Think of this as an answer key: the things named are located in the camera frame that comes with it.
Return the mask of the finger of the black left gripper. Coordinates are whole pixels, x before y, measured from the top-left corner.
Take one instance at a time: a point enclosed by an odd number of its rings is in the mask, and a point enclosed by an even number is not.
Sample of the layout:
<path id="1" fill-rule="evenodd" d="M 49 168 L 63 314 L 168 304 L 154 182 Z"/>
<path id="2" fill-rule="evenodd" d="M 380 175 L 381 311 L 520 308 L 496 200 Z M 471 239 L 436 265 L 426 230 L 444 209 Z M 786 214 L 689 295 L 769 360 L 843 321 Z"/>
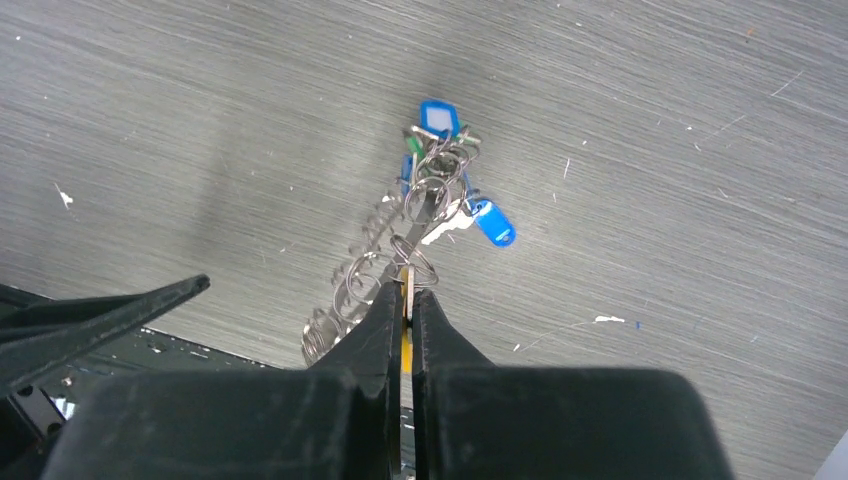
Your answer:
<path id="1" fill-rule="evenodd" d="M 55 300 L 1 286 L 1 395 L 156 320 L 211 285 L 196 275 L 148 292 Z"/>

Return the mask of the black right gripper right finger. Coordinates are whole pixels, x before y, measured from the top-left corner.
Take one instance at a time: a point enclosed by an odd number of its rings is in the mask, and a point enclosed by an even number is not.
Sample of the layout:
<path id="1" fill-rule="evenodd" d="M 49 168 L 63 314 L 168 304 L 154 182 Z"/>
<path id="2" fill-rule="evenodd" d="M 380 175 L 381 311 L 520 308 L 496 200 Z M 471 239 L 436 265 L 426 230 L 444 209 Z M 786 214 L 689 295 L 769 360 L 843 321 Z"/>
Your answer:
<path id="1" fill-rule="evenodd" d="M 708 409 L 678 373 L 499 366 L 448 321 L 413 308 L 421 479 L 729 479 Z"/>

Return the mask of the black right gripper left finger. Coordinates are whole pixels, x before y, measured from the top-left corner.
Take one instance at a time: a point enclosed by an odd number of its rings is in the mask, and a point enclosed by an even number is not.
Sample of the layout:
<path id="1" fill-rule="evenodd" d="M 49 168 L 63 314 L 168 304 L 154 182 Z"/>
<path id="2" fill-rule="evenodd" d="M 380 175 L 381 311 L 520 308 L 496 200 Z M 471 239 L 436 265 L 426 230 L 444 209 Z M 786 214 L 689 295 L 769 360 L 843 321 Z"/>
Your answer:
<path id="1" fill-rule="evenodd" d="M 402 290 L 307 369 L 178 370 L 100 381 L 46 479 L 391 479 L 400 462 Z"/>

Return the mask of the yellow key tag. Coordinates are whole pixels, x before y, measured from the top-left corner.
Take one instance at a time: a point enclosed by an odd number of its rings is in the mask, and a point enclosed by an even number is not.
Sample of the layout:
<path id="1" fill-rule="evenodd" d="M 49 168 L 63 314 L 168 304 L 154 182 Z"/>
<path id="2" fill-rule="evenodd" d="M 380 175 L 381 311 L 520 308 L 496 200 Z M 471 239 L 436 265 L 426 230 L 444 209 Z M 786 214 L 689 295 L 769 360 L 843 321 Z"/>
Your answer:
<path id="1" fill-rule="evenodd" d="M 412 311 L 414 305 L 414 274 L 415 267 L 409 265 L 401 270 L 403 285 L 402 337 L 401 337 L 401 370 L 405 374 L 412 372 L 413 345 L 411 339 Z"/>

→ **TASK ITEM**
When pictures appear among the entries, skip them and copy all remaining text precisely.

→ **RESPONSE TO THE EXERCISE**
Think of this as an answer key: the things named are located in the camera frame that comes with it.
Return the mask of the finger of the black left gripper. Coordinates are whole pixels, x before y, measured from the top-left corner.
Take one instance at a time: a point enclosed by an odd number of its rings is in the mask, and a point enclosed by an even number is not.
Sample of the layout:
<path id="1" fill-rule="evenodd" d="M 49 168 L 63 314 L 168 304 L 154 182 Z"/>
<path id="2" fill-rule="evenodd" d="M 380 175 L 381 311 L 520 308 L 496 200 Z M 471 239 L 436 265 L 426 230 L 444 209 Z M 786 214 L 689 295 L 769 360 L 843 321 Z"/>
Your answer:
<path id="1" fill-rule="evenodd" d="M 55 300 L 1 286 L 1 395 L 156 320 L 211 285 L 196 275 L 148 292 Z"/>

Return the mask of the black right gripper right finger. Coordinates are whole pixels, x before y, measured from the top-left corner.
Take one instance at a time: a point enclosed by an odd number of its rings is in the mask, and a point enclosed by an even number is not.
Sample of the layout:
<path id="1" fill-rule="evenodd" d="M 49 168 L 63 314 L 168 304 L 154 182 Z"/>
<path id="2" fill-rule="evenodd" d="M 380 175 L 381 311 L 520 308 L 496 200 Z M 471 239 L 436 265 L 426 230 L 444 209 Z M 786 214 L 689 295 L 769 360 L 843 321 Z"/>
Your answer:
<path id="1" fill-rule="evenodd" d="M 708 409 L 678 373 L 499 366 L 448 321 L 413 308 L 421 479 L 729 479 Z"/>

Return the mask of the black right gripper left finger. Coordinates are whole pixels, x before y, measured from the top-left corner.
Take one instance at a time: a point enclosed by an odd number of its rings is in the mask, and a point enclosed by an even number is not.
Sample of the layout:
<path id="1" fill-rule="evenodd" d="M 49 168 L 63 314 L 168 304 L 154 182 Z"/>
<path id="2" fill-rule="evenodd" d="M 380 175 L 381 311 L 520 308 L 496 200 Z M 471 239 L 436 265 L 426 230 L 444 209 Z M 786 214 L 689 295 L 769 360 L 843 321 Z"/>
Your answer:
<path id="1" fill-rule="evenodd" d="M 402 290 L 307 369 L 178 370 L 100 381 L 46 479 L 391 479 L 400 462 Z"/>

Return the mask of the yellow key tag. Coordinates are whole pixels, x before y, measured from the top-left corner.
Take one instance at a time: a point enclosed by an odd number of its rings is in the mask, and a point enclosed by an even number is not.
Sample of the layout:
<path id="1" fill-rule="evenodd" d="M 49 168 L 63 314 L 168 304 L 154 182 Z"/>
<path id="2" fill-rule="evenodd" d="M 380 175 L 381 311 L 520 308 L 496 200 Z M 471 239 L 436 265 L 426 230 L 444 209 Z M 786 214 L 689 295 L 769 360 L 843 321 Z"/>
Your answer:
<path id="1" fill-rule="evenodd" d="M 412 311 L 414 305 L 414 274 L 415 267 L 409 265 L 401 270 L 403 285 L 402 337 L 401 337 L 401 370 L 405 374 L 412 372 L 413 345 L 411 339 Z"/>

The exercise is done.